Et lorsque ses doigts se resserrent plus intimement sur ceux de l’autre homme… Peut-être qu’il a trouvé tout ce qu’il avait toujours cherché.
* Voici Déchu. Comme vous le savez, il nous rejoint aujourd'hui, et il veillera sur vous comme je le fais.
Il rebaisse ses bras, laisse le murmure se propager et repose ses yeux sur Déchu avant de lui sourire tendrement.

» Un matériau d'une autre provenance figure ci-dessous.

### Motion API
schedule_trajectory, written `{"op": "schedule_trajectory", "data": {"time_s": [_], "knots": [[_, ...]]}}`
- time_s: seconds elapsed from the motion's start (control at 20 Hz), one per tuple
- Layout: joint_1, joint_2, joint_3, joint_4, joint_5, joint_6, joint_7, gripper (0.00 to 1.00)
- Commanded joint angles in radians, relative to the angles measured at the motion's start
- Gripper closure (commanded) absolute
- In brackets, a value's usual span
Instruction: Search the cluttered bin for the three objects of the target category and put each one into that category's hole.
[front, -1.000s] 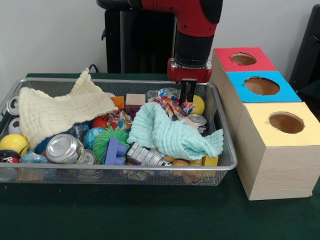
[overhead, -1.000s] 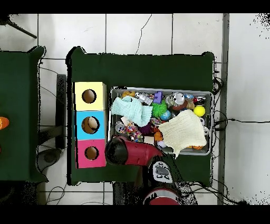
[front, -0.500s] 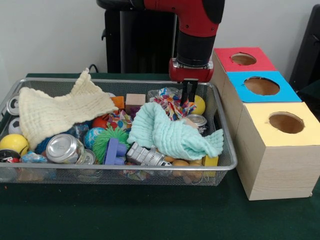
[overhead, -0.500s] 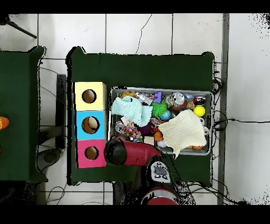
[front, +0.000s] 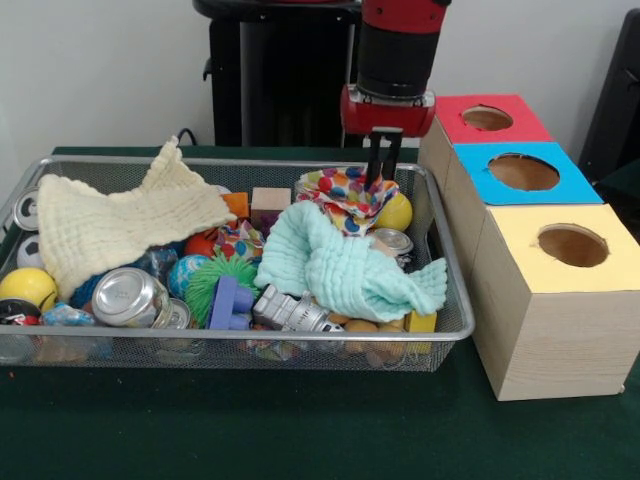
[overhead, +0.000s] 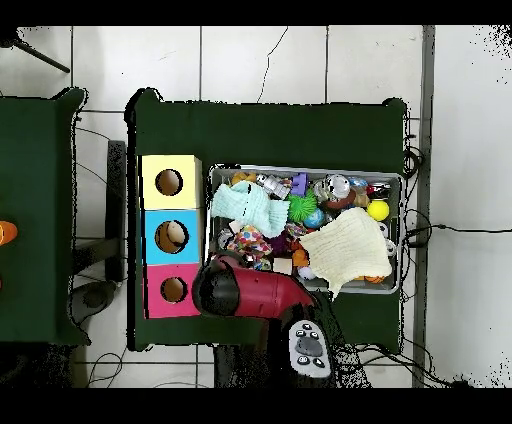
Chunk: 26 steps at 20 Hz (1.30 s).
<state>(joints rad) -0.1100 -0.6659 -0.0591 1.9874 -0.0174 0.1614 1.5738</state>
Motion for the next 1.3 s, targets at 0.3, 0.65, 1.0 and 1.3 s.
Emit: {"op": "schedule_trajectory", "data": {"time_s": [0.3, 0.65, 1.0, 1.3], "knots": [[-0.013, -0.133, 0.026, 0.040, 0.053, 0.173, 0.178, 1.00], [0.016, -0.151, 0.008, 0.042, 0.063, 0.180, 0.206, 1.00], [0.066, -0.181, -0.018, 0.033, 0.082, 0.229, 0.227, 1.00], [0.111, -0.195, -0.043, 0.019, 0.100, 0.273, 0.244, 1.00]]}}
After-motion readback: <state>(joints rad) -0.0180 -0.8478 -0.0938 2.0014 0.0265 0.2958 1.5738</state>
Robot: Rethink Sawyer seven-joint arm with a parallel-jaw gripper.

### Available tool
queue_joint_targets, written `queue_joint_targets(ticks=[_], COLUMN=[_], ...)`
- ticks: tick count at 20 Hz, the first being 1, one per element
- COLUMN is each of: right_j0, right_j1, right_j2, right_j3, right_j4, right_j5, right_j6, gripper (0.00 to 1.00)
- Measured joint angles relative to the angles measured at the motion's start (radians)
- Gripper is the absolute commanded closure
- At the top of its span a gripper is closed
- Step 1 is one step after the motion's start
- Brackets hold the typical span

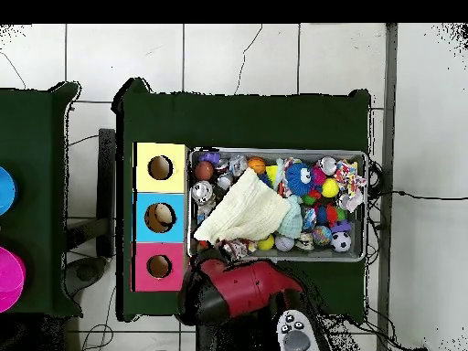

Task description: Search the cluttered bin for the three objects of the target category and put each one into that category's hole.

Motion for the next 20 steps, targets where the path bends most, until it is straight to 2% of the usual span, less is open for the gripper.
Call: queue_joint_targets(ticks=[4,10,12,20], right_j0=[0.07,0.123,0.152,0.187], right_j1=[0.042,0.109,0.154,0.225], right_j2=[-0.05,-0.107,-0.145,-0.204], right_j3=[0.0,-0.001,-0.001,-0.001], right_j4=[0.021,0.022,0.022,0.022], right_j5=[0.0,-0.009,-0.035,-0.137], right_j6=[0.0,0.0,0.0,0.0], gripper=[1.0,1.0,1.0,1.0])
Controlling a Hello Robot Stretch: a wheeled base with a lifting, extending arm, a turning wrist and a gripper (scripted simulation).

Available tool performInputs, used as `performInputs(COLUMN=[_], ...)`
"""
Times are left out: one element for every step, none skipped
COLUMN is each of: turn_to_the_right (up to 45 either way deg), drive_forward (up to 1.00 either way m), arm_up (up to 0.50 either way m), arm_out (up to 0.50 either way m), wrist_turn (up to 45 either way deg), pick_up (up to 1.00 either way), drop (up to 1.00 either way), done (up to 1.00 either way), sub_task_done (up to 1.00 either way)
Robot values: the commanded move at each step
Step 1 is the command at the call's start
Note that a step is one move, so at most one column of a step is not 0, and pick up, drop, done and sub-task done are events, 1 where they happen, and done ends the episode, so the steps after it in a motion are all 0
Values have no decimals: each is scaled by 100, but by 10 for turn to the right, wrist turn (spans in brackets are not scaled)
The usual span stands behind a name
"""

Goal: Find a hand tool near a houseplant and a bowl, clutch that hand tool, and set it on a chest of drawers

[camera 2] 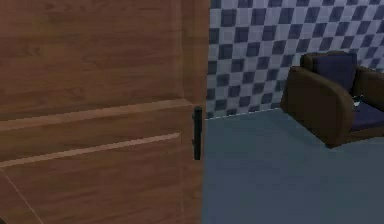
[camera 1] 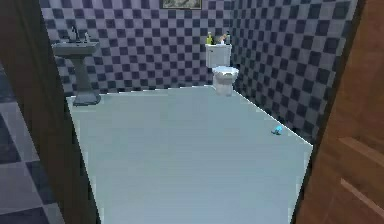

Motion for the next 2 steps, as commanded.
performInputs(turn_to_the_right=[-120,0], drive_forward=[0,75], arm_up=[0,0], arm_out=[0,0], wrist_turn=[0,0], pick_up=[0,0], drop=[0,0], done=[0,0], sub_task_done=[0,0])
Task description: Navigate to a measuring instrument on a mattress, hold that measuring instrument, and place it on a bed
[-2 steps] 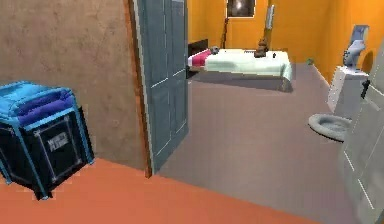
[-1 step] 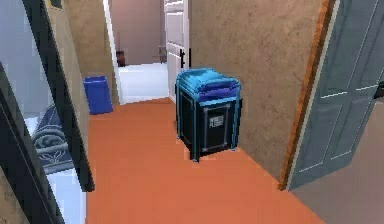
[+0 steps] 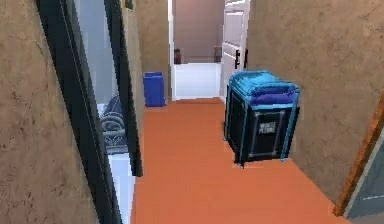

* Ils sont ta famille désormais. Tâche de les protéger.
Ft. Abysse
Dante aurait sûrement apprécié cet endroit. Onyx aussi. Il baisse les yeux et ramène son attention sur tous ces visages inconnus, s’arrêtant sur certains, croisant le regard curieux d’un homme aux cheveux de jais et au teint sombre. Mais Arun ne trouve aucune figure connue. Ne voit pas une seule figure connue, et peut-être est-il déçu, mais rien ne paraît sur son minois toujours aussi inexpressif. Même lorsque son regard suit sa main jointe à celle d’Abysse s’élevant en en une démonstration théâtrale de cette alliance étrange qui l’associait désormais à ce nouveau monde.
Mais pour toute fascination obscure existante en ce lieu, pour tous les regards qu’il attire sur lui, Arun n’adresse un sourire qu’à Abysse lorsque leurs regards se croisent à nouveau. Et c’est certainement de la faute d’Arun, oui, lorsqu’il ramène sa main libre contre la joue d’Abysse, effleure à peine sa peau du bout des doigts et souffle, sûr de lui, dans cette intensité qui n’est que sienne.
Ce n’était pas insolent, pas ses paroles familières, pas plus que la façon que ses doigts ont de toucher sa peau. L’azur perdu dans les rubis, il n’a pas besoin d’une promesse, pas besoin d’explications. Parce qu’Abysse est aussi sa famille désormais. Et que peu importe son matricule, son nom, son titre, il ne faillira jamais à ce rôle. Jamais il n’arrêtera de les protéger. De le protéger.